§ **Exercise directions**
Every entry that follows should be reproduced exactly.

Records from a data collection:

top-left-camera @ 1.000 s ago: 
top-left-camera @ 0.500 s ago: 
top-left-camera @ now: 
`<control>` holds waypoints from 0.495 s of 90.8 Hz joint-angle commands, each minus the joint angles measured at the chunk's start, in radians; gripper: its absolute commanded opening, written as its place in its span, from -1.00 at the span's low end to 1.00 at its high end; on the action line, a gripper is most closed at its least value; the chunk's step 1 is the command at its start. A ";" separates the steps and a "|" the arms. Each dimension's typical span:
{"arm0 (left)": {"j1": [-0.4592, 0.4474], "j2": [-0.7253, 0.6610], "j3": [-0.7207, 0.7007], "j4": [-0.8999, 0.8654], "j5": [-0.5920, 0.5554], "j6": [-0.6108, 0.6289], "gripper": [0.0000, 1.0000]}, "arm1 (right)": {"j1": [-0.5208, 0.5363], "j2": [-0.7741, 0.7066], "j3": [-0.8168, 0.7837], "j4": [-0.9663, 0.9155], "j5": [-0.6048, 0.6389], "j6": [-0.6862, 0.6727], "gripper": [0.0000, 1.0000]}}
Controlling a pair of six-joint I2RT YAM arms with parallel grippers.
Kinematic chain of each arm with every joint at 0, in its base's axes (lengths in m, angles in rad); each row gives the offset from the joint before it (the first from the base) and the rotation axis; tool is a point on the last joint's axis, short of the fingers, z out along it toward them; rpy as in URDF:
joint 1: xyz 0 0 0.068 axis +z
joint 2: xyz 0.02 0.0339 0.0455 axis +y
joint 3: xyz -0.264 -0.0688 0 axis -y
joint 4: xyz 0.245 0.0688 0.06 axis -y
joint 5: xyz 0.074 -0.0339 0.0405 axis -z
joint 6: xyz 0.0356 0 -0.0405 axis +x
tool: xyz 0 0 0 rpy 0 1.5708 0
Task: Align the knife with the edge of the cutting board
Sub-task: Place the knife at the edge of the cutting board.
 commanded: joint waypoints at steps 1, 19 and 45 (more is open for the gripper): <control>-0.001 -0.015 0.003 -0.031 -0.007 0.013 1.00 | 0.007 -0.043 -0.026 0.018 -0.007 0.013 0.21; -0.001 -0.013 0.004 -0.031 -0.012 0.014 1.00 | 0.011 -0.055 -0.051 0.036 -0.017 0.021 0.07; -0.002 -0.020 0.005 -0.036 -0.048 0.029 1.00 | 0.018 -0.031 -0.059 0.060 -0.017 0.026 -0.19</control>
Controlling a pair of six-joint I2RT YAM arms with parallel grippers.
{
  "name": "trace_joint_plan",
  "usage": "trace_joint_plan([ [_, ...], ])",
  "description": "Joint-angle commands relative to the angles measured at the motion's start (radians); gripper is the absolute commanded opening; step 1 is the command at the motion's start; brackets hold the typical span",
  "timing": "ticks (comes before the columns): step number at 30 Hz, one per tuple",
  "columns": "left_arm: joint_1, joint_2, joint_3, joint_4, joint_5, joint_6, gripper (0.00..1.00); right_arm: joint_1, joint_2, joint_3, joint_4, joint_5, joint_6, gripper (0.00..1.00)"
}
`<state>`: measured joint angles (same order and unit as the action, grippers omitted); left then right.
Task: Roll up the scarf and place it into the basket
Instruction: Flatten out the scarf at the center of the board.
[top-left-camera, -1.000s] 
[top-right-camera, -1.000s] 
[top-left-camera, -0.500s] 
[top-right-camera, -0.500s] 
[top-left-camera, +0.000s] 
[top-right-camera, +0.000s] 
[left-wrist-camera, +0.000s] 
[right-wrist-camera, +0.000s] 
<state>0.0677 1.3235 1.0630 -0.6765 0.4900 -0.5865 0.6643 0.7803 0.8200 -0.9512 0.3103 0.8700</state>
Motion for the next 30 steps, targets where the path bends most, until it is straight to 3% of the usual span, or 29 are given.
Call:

§ **Finished task**
top-left-camera @ 1.000 s ago: 
top-left-camera @ 0.500 s ago: 
top-left-camera @ now: 
`<control>` holds waypoints from 0.495 s of 90.8 Hz joint-angle commands, each minus the joint angles measured at the chunk's start, in radians; gripper: its absolute commanded opening, written as its place in its span, from -1.00 at the span's low end to 1.00 at its high end; on the action line, a gripper is most closed at its least value; the chunk's step 1 is the command at its start. A ";" separates the steps and a "|" the arms. Each dimension's typical span:
{"arm0 (left)": {"j1": [-0.4592, 0.4474], "j2": [-0.7253, 0.6610], "j3": [-0.7207, 0.7007], "j4": [-0.8999, 0.8654], "j5": [-0.5920, 0.5554], "j6": [-0.6108, 0.6289], "gripper": [0.0000, 1.0000]}, "arm1 (right)": {"j1": [-0.5208, 0.5363], "j2": [-0.7741, 0.7066], "j3": [-0.8168, 0.7837], "j4": [-0.9663, 0.9155], "j5": [-0.6048, 0.6389], "j6": [-0.6862, 0.6727], "gripper": [0.0000, 1.0000]}}
Controlling a pair of six-joint I2RT YAM arms with parallel grippers.
Kinematic chain of each arm with every joint at 0, in its base's axes (lengths in m, angles in rad); each row gives the offset from the joint before it (the first from the base) and the rotation axis; tool is a point on the last joint's axis, short of the fingers, z out along it toward them; rpy as in URDF:
joint 1: xyz 0 0 0.068 axis +z
joint 2: xyz 0.02 0.0339 0.0455 axis +y
joint 3: xyz -0.264 -0.0688 0 axis -y
joint 4: xyz 0.245 0.0688 0.06 axis -y
joint 5: xyz 0.074 -0.0339 0.0405 axis -z
joint 6: xyz 0.0356 0 -0.0405 axis +x
tool: xyz 0 0 0 rpy 0 1.5708 0
Task: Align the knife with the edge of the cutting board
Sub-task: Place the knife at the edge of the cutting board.
 commanded: joint waypoints at steps 1, 19 and 45 (more is open for the gripper): <control>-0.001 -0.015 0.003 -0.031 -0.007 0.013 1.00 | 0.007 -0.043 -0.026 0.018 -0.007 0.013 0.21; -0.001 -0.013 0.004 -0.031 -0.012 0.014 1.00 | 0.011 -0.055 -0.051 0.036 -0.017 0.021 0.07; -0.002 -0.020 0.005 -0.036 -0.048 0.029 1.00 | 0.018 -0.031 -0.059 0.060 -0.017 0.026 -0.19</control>
Controlling a pair of six-joint I2RT YAM arms with parallel grippers.
{
  "name": "trace_joint_plan",
  "usage": "trace_joint_plan([ [_, ...], ])",
  "description": "Joint-angle commands relative to the angles measured at the motion's start (radians); gripper is the absolute commanded opening; step 1 is the command at the motion's start; brackets hold the typical span",
  "timing": "ticks (comes before the columns): step number at 30 Hz, one per tuple",
  "columns": "left_arm: joint_1, joint_2, joint_3, joint_4, joint_5, joint_6, gripper (0.00..1.00); right_arm: joint_1, joint_2, joint_3, joint_4, joint_5, joint_6, gripper (0.00..1.00)"
}
`<state>`: measured joint angles (same order and unit as the action, grippers omitted); left then right.
Task: Roll up the scarf and place it into the basket
Instruction: Flatten out the scarf at the center of the board.
[top-left-camera, -1.000s] 
[top-right-camera, -1.000s] 
[top-left-camera, -0.500s] 
[top-right-camera, -0.500s] 
[top-left-camera, +0.000s] 
[top-right-camera, +0.000s] 
[left-wrist-camera, +0.000s] 
[right-wrist-camera, +0.000s] 
<state>0.0677 1.3235 1.0630 -0.6765 0.4900 -0.5865 0.6643 0.7803 0.8200 -0.9512 0.3103 0.8700</state>
Motion for the next 30 steps, targets where the path bends most, until it is straight to 3% of the usual span, or 29 are given.
Call:

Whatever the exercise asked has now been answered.